In creating a typology of the German people after World War I, Sander extrapolated various popular theories of the day concerning the rise and fall of nations. He organized his volumes of pictures according to a rigorous method. The sturdy base on which a nation could build began with the peasant class, like the old farmer’s widow in a shawl (which Sander titled “Earthwoman”). Then came skilled craftsmen, wives and mothers, members of the learned professions, creative artists, denizens of the city and, at the end of the line, the sick and infirm.

Provocatively, the exhibition suggests what may be a kind of autobiographical arc to this approach. It follows much of the trajectory of Sander’s own life. He was born of peasant stock, and he first worked as a miner. He learned photography to join the steady ranks of professionals, but he was eventually overtaken by creative aspirations. In this regard Sander’s atlas was something of a family photo album.
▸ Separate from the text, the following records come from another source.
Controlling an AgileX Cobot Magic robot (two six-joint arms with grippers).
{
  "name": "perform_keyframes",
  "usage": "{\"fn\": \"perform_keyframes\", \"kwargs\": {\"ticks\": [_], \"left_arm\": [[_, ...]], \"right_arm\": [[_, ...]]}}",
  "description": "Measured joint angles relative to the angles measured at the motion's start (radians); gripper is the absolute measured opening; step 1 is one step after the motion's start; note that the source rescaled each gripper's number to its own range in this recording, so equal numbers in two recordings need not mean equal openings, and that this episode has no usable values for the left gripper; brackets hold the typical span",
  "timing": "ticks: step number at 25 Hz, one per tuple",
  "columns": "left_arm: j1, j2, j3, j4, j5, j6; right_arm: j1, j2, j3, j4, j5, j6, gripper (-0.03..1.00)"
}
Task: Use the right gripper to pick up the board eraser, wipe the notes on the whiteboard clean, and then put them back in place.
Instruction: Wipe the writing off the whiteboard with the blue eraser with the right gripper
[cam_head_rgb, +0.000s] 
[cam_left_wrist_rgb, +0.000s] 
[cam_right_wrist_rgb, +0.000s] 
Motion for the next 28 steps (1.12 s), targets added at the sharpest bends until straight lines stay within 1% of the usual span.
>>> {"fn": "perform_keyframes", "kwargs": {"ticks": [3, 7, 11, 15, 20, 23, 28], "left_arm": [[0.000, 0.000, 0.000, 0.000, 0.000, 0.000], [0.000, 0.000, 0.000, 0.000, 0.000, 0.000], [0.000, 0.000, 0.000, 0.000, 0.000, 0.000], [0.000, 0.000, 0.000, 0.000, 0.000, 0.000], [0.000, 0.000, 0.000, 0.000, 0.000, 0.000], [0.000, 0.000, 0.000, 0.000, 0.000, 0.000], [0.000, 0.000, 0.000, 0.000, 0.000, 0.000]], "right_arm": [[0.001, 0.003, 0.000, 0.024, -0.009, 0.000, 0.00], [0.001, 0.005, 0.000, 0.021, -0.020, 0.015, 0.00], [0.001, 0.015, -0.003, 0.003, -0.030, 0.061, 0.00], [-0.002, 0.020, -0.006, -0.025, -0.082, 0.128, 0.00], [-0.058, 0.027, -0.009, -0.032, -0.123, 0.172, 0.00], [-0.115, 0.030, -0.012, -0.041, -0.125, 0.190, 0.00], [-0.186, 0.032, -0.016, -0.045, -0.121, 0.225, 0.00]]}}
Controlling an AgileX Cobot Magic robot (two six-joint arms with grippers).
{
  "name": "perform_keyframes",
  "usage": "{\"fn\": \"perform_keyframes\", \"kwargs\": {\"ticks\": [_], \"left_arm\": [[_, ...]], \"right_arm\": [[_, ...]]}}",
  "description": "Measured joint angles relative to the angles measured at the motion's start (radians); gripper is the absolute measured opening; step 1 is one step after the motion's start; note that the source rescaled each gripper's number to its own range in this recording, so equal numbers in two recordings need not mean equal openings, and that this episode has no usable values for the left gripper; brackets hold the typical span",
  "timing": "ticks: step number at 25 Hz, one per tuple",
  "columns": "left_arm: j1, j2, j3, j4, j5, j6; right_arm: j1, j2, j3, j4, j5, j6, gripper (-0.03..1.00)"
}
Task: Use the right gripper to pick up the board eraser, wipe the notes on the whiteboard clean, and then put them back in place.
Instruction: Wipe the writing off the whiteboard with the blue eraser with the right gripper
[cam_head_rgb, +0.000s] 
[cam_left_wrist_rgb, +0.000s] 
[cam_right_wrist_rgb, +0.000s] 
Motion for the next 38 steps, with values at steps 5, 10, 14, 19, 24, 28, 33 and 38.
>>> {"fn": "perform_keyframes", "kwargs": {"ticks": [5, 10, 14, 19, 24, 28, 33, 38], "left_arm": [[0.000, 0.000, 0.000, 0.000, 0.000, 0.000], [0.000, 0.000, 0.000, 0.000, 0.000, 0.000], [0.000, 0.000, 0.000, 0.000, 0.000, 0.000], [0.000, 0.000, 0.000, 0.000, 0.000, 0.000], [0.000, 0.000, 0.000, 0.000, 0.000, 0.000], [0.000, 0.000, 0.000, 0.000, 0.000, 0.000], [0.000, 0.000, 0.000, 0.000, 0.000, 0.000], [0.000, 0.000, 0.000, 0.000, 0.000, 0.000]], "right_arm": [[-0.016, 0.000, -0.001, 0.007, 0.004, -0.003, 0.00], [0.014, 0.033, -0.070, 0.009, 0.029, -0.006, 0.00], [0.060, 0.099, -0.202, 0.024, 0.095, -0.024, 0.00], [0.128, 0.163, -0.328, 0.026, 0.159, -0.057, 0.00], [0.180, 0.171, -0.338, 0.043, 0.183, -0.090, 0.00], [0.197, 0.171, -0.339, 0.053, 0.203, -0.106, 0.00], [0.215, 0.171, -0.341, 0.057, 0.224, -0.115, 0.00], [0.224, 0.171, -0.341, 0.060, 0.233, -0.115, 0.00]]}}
The exhibition concludes with an unusual room hung with 42 images from Sander’s photographic chronicle of his home and studio in Cologne. Destroyed by Allied bombers in 1944 (along with 30,000 negatives), the house had been obsessively documented by the artist during the late 1930s, as war loomed. He photographed his darkroom, the parlor, corridors, the kitchen, the dining room, staircases, bedrooms (separate chambers for August and his wife, Anna), the bathroom, doorways, stained-glass window panes, the roof garden and views out his workroom window (a chestnut tree is shown in all four seasons). Nothing escaped the curious camera.

Individual pictures in this domestic chronicle tend to be unremarkable, but the project as a whole makes your head spin. The mostly empty rooms feel haunted. In the context of this show the house pictures serve to underscore a subtly autobiographical impulse in Sander’s art. If the aim of his atlas of German portraits was to establish a typology of the new man in 20th century society, the photographic map of his own habitat showed where a representative new man lived.

* “August Sander: German Portraits (1918-1933),” J. Paul Getty Museum, 1200 Getty Center Drive, Brentwood, (310) 440-7300, through June 24. Parking reservations required weekdays before 4 p.m. Closed Monday.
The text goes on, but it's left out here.